With Matrix Array enabled, any array that already includes newlines between elements will be formatted as a “grid,” preserving the visual structure. Arrays written on a single line (or with no manual matrix intent) remain unchanged.
Standard Array
const grid = [1, 2, 3, 4];
Matrix Array Formatting
const grid = [
1, 2,
3, 4,
];
One-line Getters & Setters
This toggle compresses trivial getter and setter functions to a single line. If a getter/setter has only one short statement and no internal comments, Prettier-er collapses it for readability.
For longer, multi-statement, or commented functions, this setting won't apply. The focus is on cutting down vertical clutter for boilerplate code.
Before
get name() {
return this._name;
}
After (One-line)
get name() { return this._name; }
New Line Else Statement
Normally, Prettier places else
or else if
directly after the closing brace of the preceding if
. Prettier-er's toggle inserts a newline before these keywords, emphasizing branch boundaries for more readable logic.

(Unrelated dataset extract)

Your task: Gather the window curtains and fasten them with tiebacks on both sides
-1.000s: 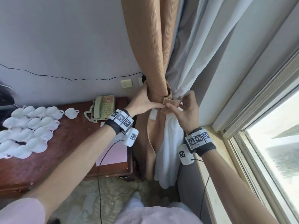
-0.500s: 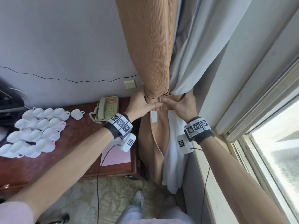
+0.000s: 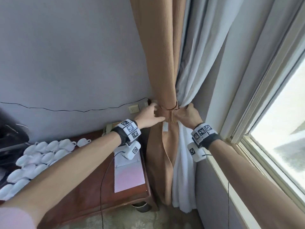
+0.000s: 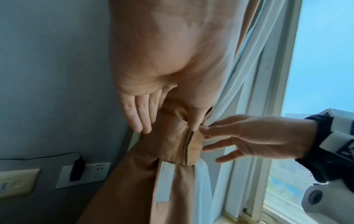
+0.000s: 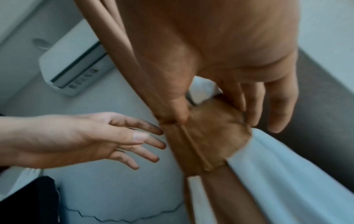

This is particularly helpful in large or complex conditionals. When used with Allman Style, else
ends up on its own line, further clarifying the structure.
Prettier Default
if (x > 0) {
doSomething();
} else {
doSomethingElse();
}
With New Line Else Enabled
if (x > 0) {
doSomething();
}
else {
doSomethingElse();
}
Keep Multiple Blank Lines (Block Padding)
By default, Prettier collapses consecutive blank lines down to one, even if the developer inserted them intentionally. Prettier-er's Keep Multiple Blank Lines toggle preserves those blank lines at the start or end of code blocks (like functions or classes).
This is helpful when you want visual separation around important logic, or to group code by intention.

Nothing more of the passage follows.